Which lines of the data below hold "wall"? Copy each of them.

---- Dataset

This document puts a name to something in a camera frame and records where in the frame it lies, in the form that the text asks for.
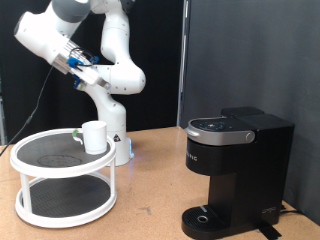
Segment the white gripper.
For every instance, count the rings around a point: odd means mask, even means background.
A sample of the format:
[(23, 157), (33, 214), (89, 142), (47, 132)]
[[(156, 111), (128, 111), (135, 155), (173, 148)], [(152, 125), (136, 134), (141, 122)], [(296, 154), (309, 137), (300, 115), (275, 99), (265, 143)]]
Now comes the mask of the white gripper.
[(83, 66), (78, 65), (74, 70), (74, 74), (77, 75), (80, 79), (86, 82), (89, 85), (95, 86), (99, 85), (106, 90), (111, 89), (111, 84), (105, 81), (101, 74), (98, 72), (97, 68), (94, 66)]

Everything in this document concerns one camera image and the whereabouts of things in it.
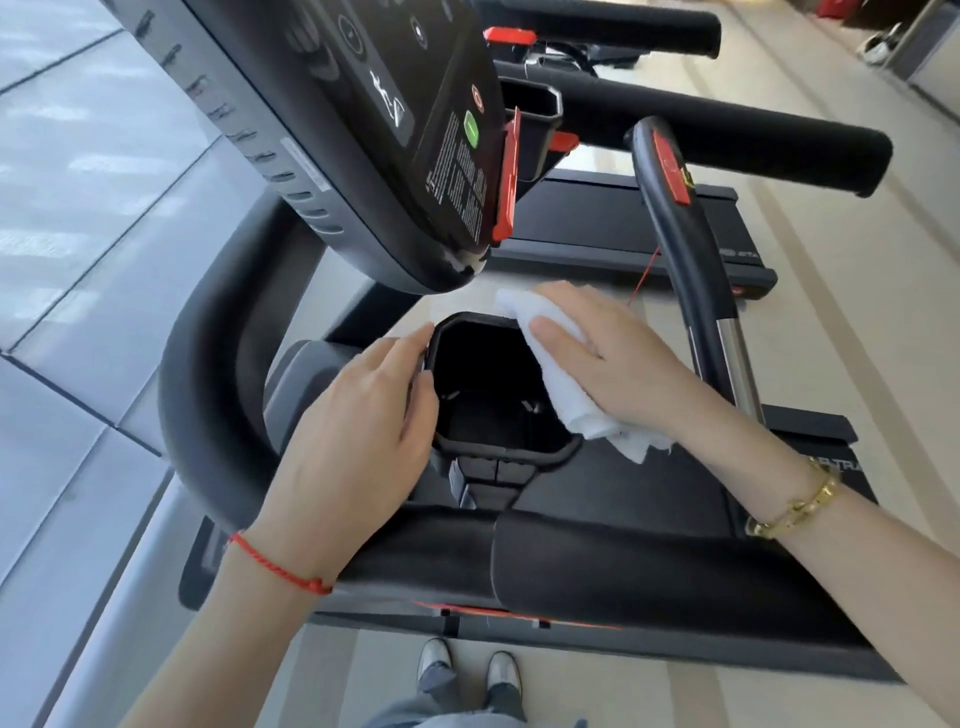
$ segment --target shoe
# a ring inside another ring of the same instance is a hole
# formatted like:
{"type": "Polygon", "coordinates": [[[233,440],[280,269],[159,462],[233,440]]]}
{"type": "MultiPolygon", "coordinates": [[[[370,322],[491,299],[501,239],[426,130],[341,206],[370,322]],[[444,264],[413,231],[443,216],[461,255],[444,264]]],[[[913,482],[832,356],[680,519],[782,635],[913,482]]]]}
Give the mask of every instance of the shoe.
{"type": "Polygon", "coordinates": [[[509,652],[497,652],[490,658],[490,666],[487,667],[487,692],[504,683],[514,686],[523,695],[520,668],[516,666],[514,656],[509,652]]]}
{"type": "Polygon", "coordinates": [[[429,640],[427,644],[423,646],[423,651],[420,653],[420,667],[417,668],[418,685],[420,684],[420,679],[423,677],[423,674],[437,663],[453,668],[453,660],[450,659],[450,650],[447,649],[446,643],[439,637],[429,640]]]}

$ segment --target white towel
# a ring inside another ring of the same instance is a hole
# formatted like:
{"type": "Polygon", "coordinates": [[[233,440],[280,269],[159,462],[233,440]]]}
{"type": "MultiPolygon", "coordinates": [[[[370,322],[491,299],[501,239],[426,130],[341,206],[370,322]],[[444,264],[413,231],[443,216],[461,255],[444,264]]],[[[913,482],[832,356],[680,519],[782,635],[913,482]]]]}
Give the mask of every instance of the white towel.
{"type": "Polygon", "coordinates": [[[642,463],[647,449],[652,445],[659,449],[669,449],[673,441],[645,427],[627,425],[614,419],[593,401],[567,374],[542,344],[530,333],[530,322],[538,316],[551,319],[562,326],[567,333],[578,341],[587,338],[569,316],[563,313],[550,300],[530,291],[516,291],[501,288],[496,292],[496,306],[505,316],[516,319],[523,331],[523,338],[540,363],[543,372],[543,384],[547,396],[560,421],[573,433],[579,433],[587,440],[606,437],[625,457],[635,463],[642,463]]]}

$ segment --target gray pants
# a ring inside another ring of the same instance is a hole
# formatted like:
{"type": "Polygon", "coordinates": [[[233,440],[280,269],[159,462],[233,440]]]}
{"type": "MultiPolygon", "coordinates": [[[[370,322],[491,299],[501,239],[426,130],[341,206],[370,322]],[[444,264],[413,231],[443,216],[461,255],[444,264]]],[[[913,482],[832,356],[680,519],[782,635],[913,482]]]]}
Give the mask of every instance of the gray pants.
{"type": "MultiPolygon", "coordinates": [[[[520,692],[513,685],[496,685],[487,694],[488,713],[499,713],[525,723],[520,692]]],[[[434,716],[463,713],[457,673],[446,665],[430,666],[417,683],[417,694],[400,700],[364,724],[364,728],[411,728],[434,716]]]]}

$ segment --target gold bracelet
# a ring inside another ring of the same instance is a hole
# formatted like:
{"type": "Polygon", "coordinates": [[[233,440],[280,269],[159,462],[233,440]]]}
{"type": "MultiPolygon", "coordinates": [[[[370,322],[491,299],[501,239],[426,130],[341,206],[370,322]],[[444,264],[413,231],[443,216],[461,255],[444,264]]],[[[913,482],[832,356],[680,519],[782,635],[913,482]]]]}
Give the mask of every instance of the gold bracelet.
{"type": "Polygon", "coordinates": [[[760,539],[776,539],[792,528],[805,523],[827,505],[840,490],[842,481],[840,471],[833,465],[825,465],[815,457],[809,458],[810,467],[817,473],[824,474],[823,485],[817,489],[810,500],[790,500],[786,513],[771,523],[761,523],[753,516],[747,519],[746,531],[748,536],[760,539]]]}

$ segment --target cloth
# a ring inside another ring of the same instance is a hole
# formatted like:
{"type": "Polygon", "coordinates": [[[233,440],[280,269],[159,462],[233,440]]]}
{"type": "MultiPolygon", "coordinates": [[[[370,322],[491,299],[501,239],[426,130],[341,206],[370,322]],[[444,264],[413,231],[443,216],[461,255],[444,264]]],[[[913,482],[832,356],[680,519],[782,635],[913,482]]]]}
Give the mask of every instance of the cloth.
{"type": "Polygon", "coordinates": [[[464,712],[457,673],[437,663],[420,678],[414,697],[394,703],[364,728],[523,728],[526,724],[520,694],[511,685],[494,686],[482,711],[464,712]]]}
{"type": "Polygon", "coordinates": [[[572,376],[567,374],[542,344],[530,333],[530,322],[538,316],[544,316],[559,324],[571,336],[580,342],[587,338],[569,316],[556,304],[531,291],[517,291],[501,288],[496,292],[497,308],[520,325],[523,338],[530,351],[540,363],[543,372],[543,385],[546,387],[550,403],[557,417],[573,433],[579,433],[586,440],[605,437],[625,457],[635,463],[642,463],[647,450],[653,446],[669,449],[673,441],[645,427],[627,425],[608,415],[593,401],[572,376]]]}

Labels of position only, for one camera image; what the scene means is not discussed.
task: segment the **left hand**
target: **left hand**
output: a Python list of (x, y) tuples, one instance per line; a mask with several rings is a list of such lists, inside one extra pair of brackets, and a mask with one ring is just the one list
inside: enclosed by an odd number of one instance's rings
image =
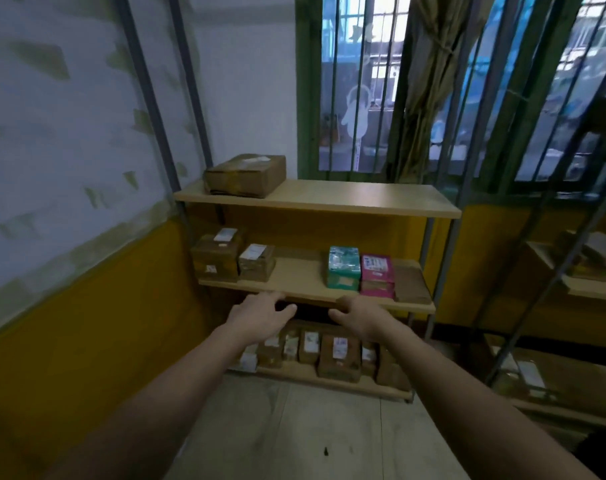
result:
[(238, 336), (243, 347), (263, 342), (276, 335), (296, 314), (296, 305), (288, 305), (277, 312), (277, 301), (285, 298), (281, 292), (262, 292), (248, 295), (243, 303), (232, 307), (226, 326)]

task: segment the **floor tile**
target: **floor tile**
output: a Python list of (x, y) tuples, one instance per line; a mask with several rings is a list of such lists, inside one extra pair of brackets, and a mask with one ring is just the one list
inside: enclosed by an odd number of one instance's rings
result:
[(270, 480), (382, 480), (380, 400), (292, 384)]
[(228, 372), (166, 480), (264, 479), (289, 384)]
[(468, 480), (418, 397), (381, 401), (381, 420), (385, 480)]

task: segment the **hand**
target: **hand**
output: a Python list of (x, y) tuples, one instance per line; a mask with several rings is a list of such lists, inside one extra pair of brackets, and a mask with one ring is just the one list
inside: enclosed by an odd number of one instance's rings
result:
[(332, 308), (328, 312), (330, 318), (353, 332), (361, 340), (380, 343), (385, 326), (396, 321), (387, 310), (366, 296), (342, 296), (336, 303), (348, 313)]
[(243, 347), (263, 342), (281, 331), (296, 314), (296, 305), (288, 305), (280, 312), (275, 310), (276, 302), (284, 298), (284, 293), (276, 291), (247, 295), (243, 303), (232, 307), (226, 325)]

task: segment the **right hand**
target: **right hand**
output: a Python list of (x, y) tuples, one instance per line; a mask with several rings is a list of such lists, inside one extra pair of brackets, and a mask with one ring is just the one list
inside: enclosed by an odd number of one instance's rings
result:
[(328, 312), (330, 318), (361, 340), (380, 343), (385, 327), (395, 322), (395, 318), (387, 310), (366, 296), (342, 296), (336, 303), (348, 312), (344, 313), (332, 308)]

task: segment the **wall pattern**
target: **wall pattern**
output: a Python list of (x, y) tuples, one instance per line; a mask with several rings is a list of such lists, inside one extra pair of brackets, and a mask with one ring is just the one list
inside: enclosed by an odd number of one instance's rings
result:
[[(168, 7), (130, 2), (185, 184), (203, 163)], [(0, 327), (165, 221), (169, 194), (112, 1), (0, 0)]]

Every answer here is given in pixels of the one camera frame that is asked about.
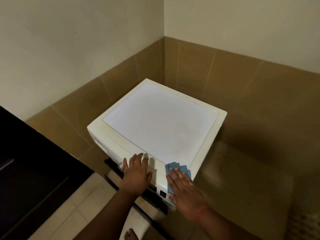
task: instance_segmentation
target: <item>washing machine lid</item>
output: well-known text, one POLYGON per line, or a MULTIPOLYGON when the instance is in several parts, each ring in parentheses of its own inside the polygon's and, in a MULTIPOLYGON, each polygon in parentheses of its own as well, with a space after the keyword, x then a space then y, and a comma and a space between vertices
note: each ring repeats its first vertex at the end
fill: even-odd
POLYGON ((164 164, 177 162, 189 168, 218 115, 147 82, 103 121, 164 164))

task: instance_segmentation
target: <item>person's left hand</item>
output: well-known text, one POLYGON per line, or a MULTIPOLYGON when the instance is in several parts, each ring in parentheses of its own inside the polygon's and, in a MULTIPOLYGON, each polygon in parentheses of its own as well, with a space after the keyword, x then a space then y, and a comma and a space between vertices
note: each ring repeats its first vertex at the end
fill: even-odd
POLYGON ((132 194, 134 197, 139 197, 148 187, 152 179, 152 172, 147 173, 148 160, 144 158, 141 162, 143 153, 134 154, 129 161, 123 159, 124 176, 120 185, 120 189, 132 194))

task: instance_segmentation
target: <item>blue cloth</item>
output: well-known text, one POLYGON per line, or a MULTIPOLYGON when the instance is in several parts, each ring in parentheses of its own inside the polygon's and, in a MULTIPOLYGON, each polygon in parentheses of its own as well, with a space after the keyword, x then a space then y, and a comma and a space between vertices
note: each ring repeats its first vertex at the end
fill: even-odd
MULTIPOLYGON (((171 173, 170 173, 170 168, 173 168, 173 169, 180 169, 180 171, 182 173, 186 173, 190 178, 191 178, 191 171, 188 170, 187 166, 186 165, 182 165, 180 166, 180 163, 177 163, 177 162, 171 162, 171 163, 168 163, 165 165, 165 172, 166 173, 169 173, 170 176, 172 177, 171 173)), ((172 191, 172 189, 170 188, 170 185, 168 184, 168 193, 171 193, 171 194, 174 194, 174 192, 172 191)))

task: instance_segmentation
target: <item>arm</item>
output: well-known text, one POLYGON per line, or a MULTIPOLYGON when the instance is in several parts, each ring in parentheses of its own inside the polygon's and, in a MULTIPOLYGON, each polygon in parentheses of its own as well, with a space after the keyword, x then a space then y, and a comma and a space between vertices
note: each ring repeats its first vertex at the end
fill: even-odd
POLYGON ((166 177, 174 192, 168 194, 171 201, 188 220, 197 223, 210 239, 259 239, 211 209, 188 175, 172 168, 170 173, 172 178, 169 174, 166 177))
POLYGON ((134 201, 148 188, 152 173, 147 173, 148 158, 141 162, 143 153, 123 160, 124 177, 118 192, 101 212, 74 240, 119 239, 123 225, 134 201))

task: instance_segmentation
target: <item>hand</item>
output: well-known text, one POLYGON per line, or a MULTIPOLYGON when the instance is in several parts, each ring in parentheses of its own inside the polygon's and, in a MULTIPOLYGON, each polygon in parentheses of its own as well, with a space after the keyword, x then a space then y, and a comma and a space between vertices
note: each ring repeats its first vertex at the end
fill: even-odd
POLYGON ((123 159, 124 176, 120 185, 120 189, 130 193, 132 196, 138 198, 148 187, 152 179, 152 172, 147 173, 148 160, 145 157, 142 162, 143 153, 134 154, 129 161, 123 159))
POLYGON ((198 191, 192 180, 185 173, 176 168, 170 168, 170 174, 166 174, 167 181, 174 192, 168 196, 177 210, 190 221, 198 222, 201 212, 209 208, 206 199, 198 191))

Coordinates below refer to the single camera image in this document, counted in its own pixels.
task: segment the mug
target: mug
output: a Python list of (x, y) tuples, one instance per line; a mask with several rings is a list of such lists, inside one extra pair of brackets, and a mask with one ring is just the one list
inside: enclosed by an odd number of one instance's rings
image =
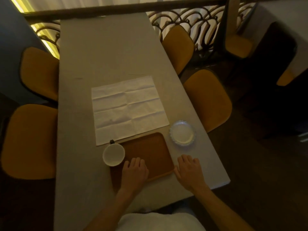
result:
[(124, 157), (124, 147), (110, 140), (110, 145), (103, 152), (103, 161), (105, 164), (110, 167), (117, 166), (124, 160)]

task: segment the white napkin
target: white napkin
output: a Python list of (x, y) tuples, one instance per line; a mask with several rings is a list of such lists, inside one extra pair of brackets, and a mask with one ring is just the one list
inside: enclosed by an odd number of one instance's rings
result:
[(96, 145), (169, 125), (151, 76), (92, 88)]

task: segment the brown tray
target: brown tray
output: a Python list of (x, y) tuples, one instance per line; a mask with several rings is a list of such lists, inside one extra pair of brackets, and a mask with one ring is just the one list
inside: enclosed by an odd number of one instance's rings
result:
[(174, 164), (164, 136), (161, 133), (156, 132), (120, 144), (125, 149), (125, 159), (121, 164), (110, 167), (111, 180), (115, 192), (121, 187), (122, 169), (126, 160), (131, 161), (132, 158), (136, 157), (144, 159), (150, 171), (148, 181), (172, 173)]

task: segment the table
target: table
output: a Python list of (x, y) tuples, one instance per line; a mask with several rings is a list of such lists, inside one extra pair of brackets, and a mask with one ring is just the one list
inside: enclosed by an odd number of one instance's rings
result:
[[(113, 197), (109, 168), (96, 146), (91, 88), (151, 75), (172, 124), (188, 121), (197, 137), (179, 147), (170, 126), (118, 143), (161, 132), (172, 160), (190, 154), (200, 159), (211, 188), (230, 179), (145, 13), (61, 21), (59, 117), (54, 229), (82, 230)], [(174, 174), (147, 183), (127, 212), (158, 209), (192, 196)]]
[(308, 0), (260, 2), (243, 33), (245, 38), (254, 42), (254, 48), (256, 48), (272, 22), (282, 23), (298, 45), (297, 53), (289, 65), (289, 69), (295, 76), (308, 67), (307, 6)]

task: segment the blue wall
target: blue wall
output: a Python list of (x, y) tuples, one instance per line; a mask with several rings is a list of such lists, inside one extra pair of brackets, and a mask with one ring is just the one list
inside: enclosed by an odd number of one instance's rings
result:
[(19, 80), (21, 53), (30, 46), (46, 51), (11, 0), (0, 0), (0, 93), (20, 105), (45, 102), (26, 90)]

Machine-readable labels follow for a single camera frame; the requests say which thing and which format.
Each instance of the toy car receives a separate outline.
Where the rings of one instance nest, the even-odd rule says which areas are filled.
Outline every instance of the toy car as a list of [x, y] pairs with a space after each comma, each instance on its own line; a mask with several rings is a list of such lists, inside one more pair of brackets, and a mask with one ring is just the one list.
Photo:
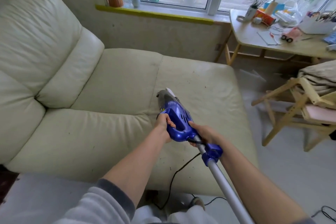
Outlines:
[[292, 28], [291, 31], [283, 32], [281, 34], [281, 39], [286, 40], [287, 42], [291, 43], [296, 38], [300, 37], [301, 35], [302, 35], [301, 31], [297, 27], [295, 27], [295, 28]]

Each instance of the table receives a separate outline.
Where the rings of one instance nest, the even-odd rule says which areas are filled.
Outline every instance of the table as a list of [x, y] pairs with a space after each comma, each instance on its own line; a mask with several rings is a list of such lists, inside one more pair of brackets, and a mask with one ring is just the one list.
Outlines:
[[[223, 50], [225, 51], [226, 63], [227, 65], [232, 65], [233, 61], [237, 57], [239, 49], [242, 45], [250, 46], [254, 48], [261, 48], [262, 51], [259, 57], [264, 58], [266, 50], [278, 51], [284, 53], [291, 53], [294, 55], [309, 56], [313, 58], [313, 63], [317, 62], [317, 58], [329, 58], [336, 59], [336, 52], [326, 51], [326, 42], [322, 40], [325, 35], [307, 35], [303, 34], [297, 41], [288, 43], [284, 40], [281, 40], [281, 35], [275, 35], [274, 38], [277, 40], [280, 45], [267, 45], [265, 41], [257, 34], [257, 32], [268, 31], [265, 24], [254, 24], [250, 22], [239, 22], [236, 20], [238, 15], [244, 16], [246, 11], [231, 9], [230, 10], [230, 23], [231, 30], [229, 35], [226, 37], [223, 47], [216, 57], [215, 62], [218, 62]], [[230, 55], [228, 48], [228, 40], [230, 36], [234, 34], [237, 39], [238, 45], [235, 48], [233, 55]], [[309, 40], [301, 40], [309, 37], [313, 37]]]

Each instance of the person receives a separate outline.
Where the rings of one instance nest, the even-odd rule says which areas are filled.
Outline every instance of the person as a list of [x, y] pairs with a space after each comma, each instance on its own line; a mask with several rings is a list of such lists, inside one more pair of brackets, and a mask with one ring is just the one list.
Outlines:
[[[220, 161], [256, 224], [315, 223], [221, 134], [209, 126], [189, 124], [203, 140], [218, 144], [223, 149]], [[161, 219], [155, 217], [132, 219], [160, 151], [165, 143], [171, 141], [167, 126], [175, 127], [167, 114], [160, 114], [145, 140], [98, 180], [79, 204], [55, 224], [160, 223]], [[167, 222], [217, 223], [199, 205], [186, 212], [171, 214]]]

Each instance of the person's left hand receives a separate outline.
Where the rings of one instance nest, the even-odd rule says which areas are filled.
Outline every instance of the person's left hand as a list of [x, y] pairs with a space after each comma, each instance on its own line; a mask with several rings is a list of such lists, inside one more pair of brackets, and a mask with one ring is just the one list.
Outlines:
[[162, 133], [162, 137], [165, 140], [166, 143], [169, 143], [171, 141], [170, 136], [167, 132], [167, 126], [171, 126], [173, 128], [176, 128], [176, 125], [174, 122], [172, 122], [169, 118], [169, 115], [166, 113], [161, 113], [158, 115], [154, 129], [158, 129]]

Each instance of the floor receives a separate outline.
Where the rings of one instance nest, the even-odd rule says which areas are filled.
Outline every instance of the floor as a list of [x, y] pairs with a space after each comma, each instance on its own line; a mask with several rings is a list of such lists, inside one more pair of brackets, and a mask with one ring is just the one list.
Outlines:
[[[236, 69], [236, 75], [257, 147], [260, 170], [296, 200], [309, 215], [322, 205], [336, 208], [336, 142], [324, 141], [311, 152], [305, 153], [303, 139], [313, 137], [314, 132], [286, 127], [267, 147], [262, 147], [261, 139], [271, 130], [271, 123], [262, 104], [251, 107], [250, 103], [266, 89], [270, 89], [269, 82], [274, 87], [275, 84], [281, 85], [283, 80], [277, 75], [254, 70]], [[7, 195], [6, 202], [0, 206], [1, 223], [52, 223], [74, 207], [90, 186], [88, 183], [45, 175], [20, 175]], [[186, 194], [175, 196], [185, 202], [191, 199], [191, 195]], [[201, 198], [207, 203], [213, 197]], [[217, 199], [206, 206], [206, 211], [218, 223], [238, 223], [223, 199]], [[332, 223], [322, 214], [315, 221], [321, 224]]]

--------

* [Result of the task]
task: segment the **wall pattern**
target: **wall pattern**
task: segment the blue wall
target: blue wall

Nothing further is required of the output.